Hi, there is a problem on my math book that has been giving me headaches. That's why I'm looking for help. The problem is:
Given z and w, two complex numbers such as |z+w|=|z-w|, prove that
Arg z - arg w = plusminus (pi/2)
In other words, the two vectors are perpendicular
If the two magnitudes are equal, then assuming that |z| >= |w|
|z| = √(a^2+b^2)
|w| = √(c^2+d^2)
z+w = (a+c)+(b+d)i
z-w = (a-c)+(b-d)i
√((a+c)^2+(b+d)^2) = √((a-c)^2+(b-d)^2)
(a+c)^2+(b+d)^2 = (a-c)^2+(b-d)^2
a^2+2ac+c^2 + b^2+2bd+d^2 = a^2-2ac+c^2 + b^2-2bd+d^2
2ac+2bd = -2ac-2bd
ac = -bd
a/b = -d/c
In other words, the slopes of the two vectors are negative reciprocals. The vectors are perpendicular.

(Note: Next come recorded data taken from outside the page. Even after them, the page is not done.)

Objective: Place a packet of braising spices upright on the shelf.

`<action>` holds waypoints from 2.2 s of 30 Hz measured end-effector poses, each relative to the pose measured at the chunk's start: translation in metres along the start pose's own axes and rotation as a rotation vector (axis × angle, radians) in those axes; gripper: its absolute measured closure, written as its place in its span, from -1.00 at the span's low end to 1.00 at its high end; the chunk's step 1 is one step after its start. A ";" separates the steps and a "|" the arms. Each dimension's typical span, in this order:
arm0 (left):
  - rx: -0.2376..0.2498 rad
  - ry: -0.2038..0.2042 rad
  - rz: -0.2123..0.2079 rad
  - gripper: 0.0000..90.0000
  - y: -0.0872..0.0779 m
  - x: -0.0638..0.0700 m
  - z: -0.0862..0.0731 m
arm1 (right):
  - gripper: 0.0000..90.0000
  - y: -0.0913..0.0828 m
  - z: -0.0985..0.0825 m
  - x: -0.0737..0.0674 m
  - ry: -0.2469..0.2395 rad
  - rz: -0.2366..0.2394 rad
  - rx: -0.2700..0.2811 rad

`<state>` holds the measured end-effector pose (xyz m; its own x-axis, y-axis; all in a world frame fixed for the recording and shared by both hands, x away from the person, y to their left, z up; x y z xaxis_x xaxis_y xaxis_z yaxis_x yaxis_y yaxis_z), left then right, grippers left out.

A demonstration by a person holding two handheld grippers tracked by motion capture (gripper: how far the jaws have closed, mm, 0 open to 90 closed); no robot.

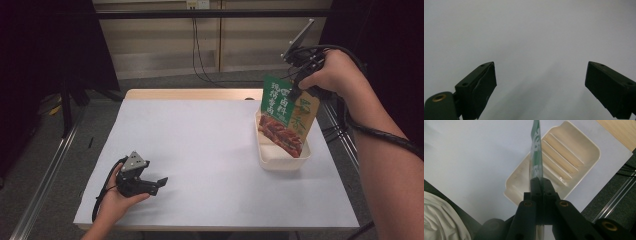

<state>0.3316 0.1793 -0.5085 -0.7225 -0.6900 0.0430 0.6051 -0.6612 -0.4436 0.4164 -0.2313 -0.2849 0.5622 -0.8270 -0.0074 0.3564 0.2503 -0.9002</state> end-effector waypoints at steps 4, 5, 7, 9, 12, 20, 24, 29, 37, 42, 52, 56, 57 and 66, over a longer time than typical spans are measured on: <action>0.006 0.004 0.003 -0.78 0.000 -0.001 0.001 | 1.00 -0.001 -0.003 0.001 0.004 0.009 -0.001; 0.007 0.004 0.002 -0.78 0.000 -0.001 0.001 | 1.00 -0.001 -0.004 0.002 -0.001 0.007 -0.005; 0.006 0.003 0.003 -0.78 0.000 -0.001 0.001 | 1.00 0.000 -0.007 0.002 0.008 0.011 -0.013; 0.009 0.002 -0.002 -0.78 0.000 -0.001 0.001 | 1.00 0.000 -0.009 0.004 0.001 0.011 -0.022; 0.001 0.013 0.003 -0.78 0.000 -0.001 0.000 | 1.00 0.000 -0.011 0.004 0.000 0.011 -0.028; 0.008 0.005 0.000 -0.78 0.000 -0.001 0.001 | 1.00 0.002 -0.016 0.006 0.010 0.024 -0.029; 0.009 0.004 0.001 -0.78 0.000 -0.001 0.001 | 1.00 0.003 -0.017 0.006 0.015 0.030 -0.032; 0.004 0.008 0.005 -0.78 0.000 -0.002 0.001 | 1.00 0.005 -0.018 0.005 0.010 0.037 -0.035; 0.001 0.010 0.006 -0.78 -0.001 -0.002 0.001 | 1.00 0.012 -0.023 0.007 0.008 0.039 -0.052; 0.016 -0.002 0.013 -0.77 -0.001 -0.002 0.002 | 1.00 0.015 -0.025 0.006 0.006 0.045 -0.056; 0.011 0.001 0.018 -0.77 -0.001 -0.002 0.002 | 1.00 0.020 -0.032 0.012 0.023 0.052 -0.052; 0.015 0.000 0.005 -0.77 0.000 -0.001 0.002 | 1.00 0.022 -0.035 0.012 0.030 0.052 -0.061; 0.016 -0.001 0.005 -0.77 0.000 -0.001 0.002 | 1.00 0.023 -0.035 0.012 0.026 0.051 -0.066; 0.010 0.003 0.007 -0.77 0.000 -0.001 0.001 | 1.00 0.026 -0.037 0.013 0.037 0.060 -0.062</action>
<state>0.3323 0.1795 -0.5071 -0.7193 -0.6937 0.0374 0.6133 -0.6594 -0.4348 0.4048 -0.2542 -0.3242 0.5528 -0.8297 -0.0776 0.2751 0.2696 -0.9229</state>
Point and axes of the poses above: each handheld gripper's, and its own axes: y roughly forward along the jaws, z roughly out of its top, x roughly to its right, the point moved 8 cm from there along y, roughly forward along the jaws, and after that the axes turned 13 degrees about x, right-handed, at the moved point
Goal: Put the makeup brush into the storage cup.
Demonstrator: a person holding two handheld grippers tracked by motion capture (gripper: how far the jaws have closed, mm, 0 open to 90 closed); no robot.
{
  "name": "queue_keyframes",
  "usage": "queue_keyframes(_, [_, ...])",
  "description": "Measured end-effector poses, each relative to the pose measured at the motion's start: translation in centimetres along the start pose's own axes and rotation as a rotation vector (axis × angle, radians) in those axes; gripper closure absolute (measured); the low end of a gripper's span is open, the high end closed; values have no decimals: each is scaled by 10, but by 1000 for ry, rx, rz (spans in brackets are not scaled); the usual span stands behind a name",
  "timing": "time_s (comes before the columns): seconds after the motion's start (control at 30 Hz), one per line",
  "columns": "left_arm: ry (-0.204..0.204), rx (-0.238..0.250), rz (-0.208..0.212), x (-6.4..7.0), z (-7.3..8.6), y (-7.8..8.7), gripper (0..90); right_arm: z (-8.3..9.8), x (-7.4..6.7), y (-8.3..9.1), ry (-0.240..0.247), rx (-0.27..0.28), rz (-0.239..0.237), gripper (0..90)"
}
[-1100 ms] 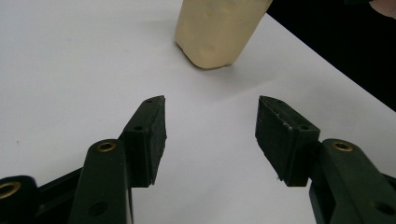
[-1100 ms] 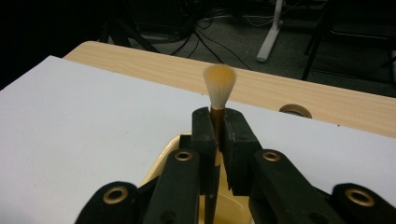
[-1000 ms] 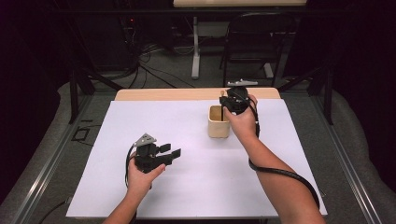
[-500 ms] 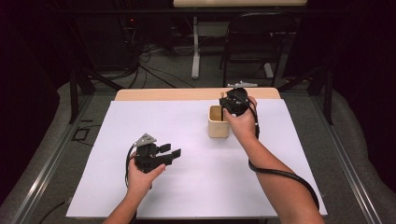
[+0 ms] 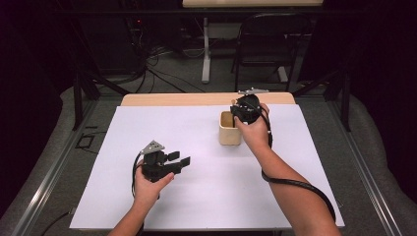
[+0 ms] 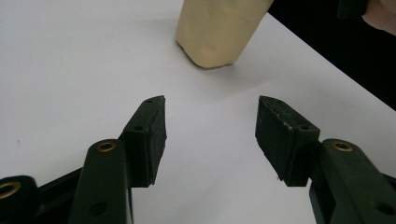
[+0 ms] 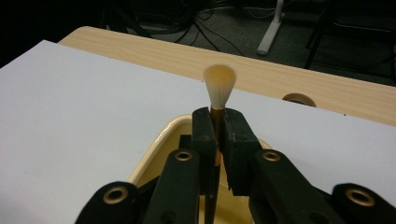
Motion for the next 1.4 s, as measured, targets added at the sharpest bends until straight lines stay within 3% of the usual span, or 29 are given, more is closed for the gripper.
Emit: queue_keyframes(1.4, [1, -3, -3, 0, 0, 0, 433, 5, 4, -3, -6, -27, -7, 815])
Point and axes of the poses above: each handheld gripper's, and its own axes: y roughly backward along the jaws, z roughly out of its underside, x roughly to its right, the point moved 3 cm from there along -y, roughly forward along the jaws, and after that the axes turned 1 degree about -x, right-handed, at the moved point
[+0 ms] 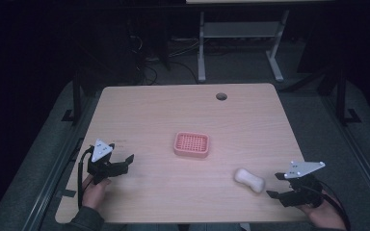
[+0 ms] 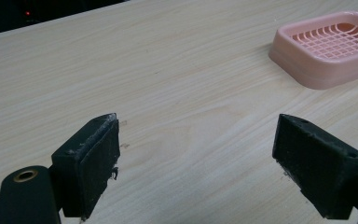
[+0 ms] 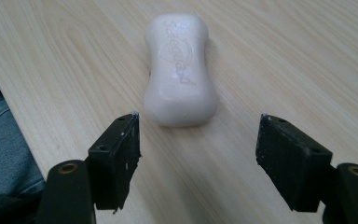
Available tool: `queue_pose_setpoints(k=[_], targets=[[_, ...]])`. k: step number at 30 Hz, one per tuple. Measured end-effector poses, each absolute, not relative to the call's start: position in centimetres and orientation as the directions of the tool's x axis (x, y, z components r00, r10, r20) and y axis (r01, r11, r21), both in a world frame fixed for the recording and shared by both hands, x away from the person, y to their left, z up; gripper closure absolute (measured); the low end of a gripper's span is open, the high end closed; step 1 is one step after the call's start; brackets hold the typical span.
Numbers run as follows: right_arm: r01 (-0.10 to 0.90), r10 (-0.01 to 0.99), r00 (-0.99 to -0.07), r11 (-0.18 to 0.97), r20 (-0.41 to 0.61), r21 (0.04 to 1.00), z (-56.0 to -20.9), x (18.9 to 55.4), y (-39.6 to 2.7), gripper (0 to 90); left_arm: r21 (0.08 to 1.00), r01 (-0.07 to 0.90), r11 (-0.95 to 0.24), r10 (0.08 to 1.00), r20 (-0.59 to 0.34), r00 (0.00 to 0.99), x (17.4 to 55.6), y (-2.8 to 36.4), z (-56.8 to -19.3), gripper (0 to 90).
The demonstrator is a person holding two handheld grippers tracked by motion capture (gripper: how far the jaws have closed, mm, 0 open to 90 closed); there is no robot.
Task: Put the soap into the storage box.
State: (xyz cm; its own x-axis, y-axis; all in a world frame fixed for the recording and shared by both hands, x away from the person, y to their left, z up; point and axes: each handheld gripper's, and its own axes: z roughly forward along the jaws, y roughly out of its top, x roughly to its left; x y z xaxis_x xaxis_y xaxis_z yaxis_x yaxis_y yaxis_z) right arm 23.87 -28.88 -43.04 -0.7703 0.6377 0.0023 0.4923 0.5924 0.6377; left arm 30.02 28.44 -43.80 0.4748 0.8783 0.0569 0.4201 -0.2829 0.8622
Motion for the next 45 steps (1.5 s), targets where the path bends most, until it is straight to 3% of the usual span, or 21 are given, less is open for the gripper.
queue_pose_setpoints(k=[45], targets=[[0.423, 0.533, -0.844, 0.719, -0.048, 0.551, -41.4, 27.6, -23.7, 30.0, 0.864, 0.420, -0.278, 0.881, 0.056, 0.469, 30.0, 28.6, -43.6, 14.1]])
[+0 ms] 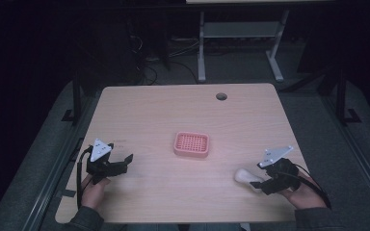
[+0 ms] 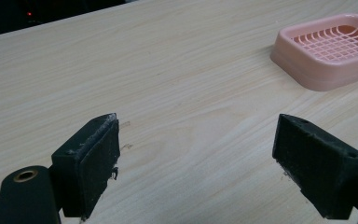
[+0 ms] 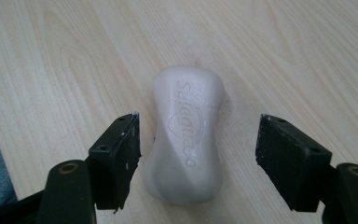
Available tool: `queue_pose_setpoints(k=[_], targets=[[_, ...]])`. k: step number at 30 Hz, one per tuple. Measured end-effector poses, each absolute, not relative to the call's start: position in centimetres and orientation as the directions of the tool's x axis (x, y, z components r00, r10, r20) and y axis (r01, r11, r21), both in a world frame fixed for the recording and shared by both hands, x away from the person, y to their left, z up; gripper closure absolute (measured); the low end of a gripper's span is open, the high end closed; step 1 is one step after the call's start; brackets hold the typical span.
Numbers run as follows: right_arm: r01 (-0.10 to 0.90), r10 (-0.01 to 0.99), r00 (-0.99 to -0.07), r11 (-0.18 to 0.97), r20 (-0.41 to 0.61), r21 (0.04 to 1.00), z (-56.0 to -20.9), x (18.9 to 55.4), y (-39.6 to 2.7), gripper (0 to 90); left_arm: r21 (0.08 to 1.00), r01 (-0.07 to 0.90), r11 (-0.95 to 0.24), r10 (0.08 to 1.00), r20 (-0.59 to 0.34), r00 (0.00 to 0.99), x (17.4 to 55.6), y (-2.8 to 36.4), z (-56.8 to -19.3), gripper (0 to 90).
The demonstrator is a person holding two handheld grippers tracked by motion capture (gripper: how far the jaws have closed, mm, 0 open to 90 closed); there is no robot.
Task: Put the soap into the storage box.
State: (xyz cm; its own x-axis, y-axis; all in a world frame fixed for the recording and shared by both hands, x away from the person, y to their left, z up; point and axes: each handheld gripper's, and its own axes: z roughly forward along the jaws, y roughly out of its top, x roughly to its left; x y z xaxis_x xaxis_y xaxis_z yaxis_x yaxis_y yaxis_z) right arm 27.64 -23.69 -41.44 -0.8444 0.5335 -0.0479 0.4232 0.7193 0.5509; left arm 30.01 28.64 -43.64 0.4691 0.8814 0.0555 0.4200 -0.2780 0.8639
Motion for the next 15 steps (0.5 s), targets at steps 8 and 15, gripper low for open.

sorry - forgot to eliminate my first line of thought; skip that stuff about |z| and |w|.
There's probably a nice complex-number way to do this, but this was my first approach.
Sure, I'd be happy to help you with this math problem!
To prove that Arg z - Arg w = ±π/2, where z and w are complex numbers and |z + w| = |z - w|, we need to make use of some properties of complex numbers and the concept of arguments.
Let's start by understanding what the notation means. The complex number z is usually written as z = a + bi, where a is the real part of z and b is the imaginary part of z. Similarly, w can be written as w = c + di, where c is the real part of w and d is the imaginary part of w.
Now, the absolute value or modulus of z is defined as |z| = √(a^2 + b^2), and the argument of z, denoted as Arg(z), is the angle between the positive real axis and the line segment joining the origin to the point z in the complex plane.
Using these definitions, we can rewrite the given condition as follows:
|z + w| = |z - w|
√((a + c)^2 + (b + d)^2) = √((a - c)^2 + (b - d)^2)
Now, let's simplify this equation step by step:
(a + c)^2 + (b + d)^2 = (a - c)^2 + (b - d)^2
a^2 + 2ac + c^2 + b^2 + 2bd + d^2 = a^2 - 2ac + c^2 + b^2 - 2bd + d^2
4ac + 4bd = 0
ac + bd = 0
At this point, we have ac + bd = 0. It's important to note that ac + bd = 0 implies one of two possibilities: either ac = -bd or ac = bd = 0.
Case 1: ac = -bd
In this case, we can see that either a = b = c = d = 0, or a and c have opposite signs and b and d have the same sign. However, if a = b = c = d = 0, then both z and w are zero, and their arguments are undefined. So, let's consider the second possibility.
For ac = -bd, we can rewrite it as -d/b = c/a. The ratio -d/b represents the tangent of the argument of w, and c/a represents the tangent of the argument of z. Therefore, we have:
Arg(w) = Arg(z) ± π/2
or equivalently,
Arg(z) - Arg(w) = ± π/2
Case 2: ac = bd = 0
In this case, either a = c = 0 or b = d = 0. If a = c = 0, z is purely imaginary, and if b = d = 0, w is purely real. In both cases, their arguments can be anything, and the result Arg(z) - Arg(w) = ± π/2 still holds.
Therefore, in both cases, we have proven that Arg(z) - Arg(w) = ± π/2, under the condition |z + w| = |z - w|.
I hope this explanation helps you understand how to prove the given statement! If you have any further questions, please feel free to ask.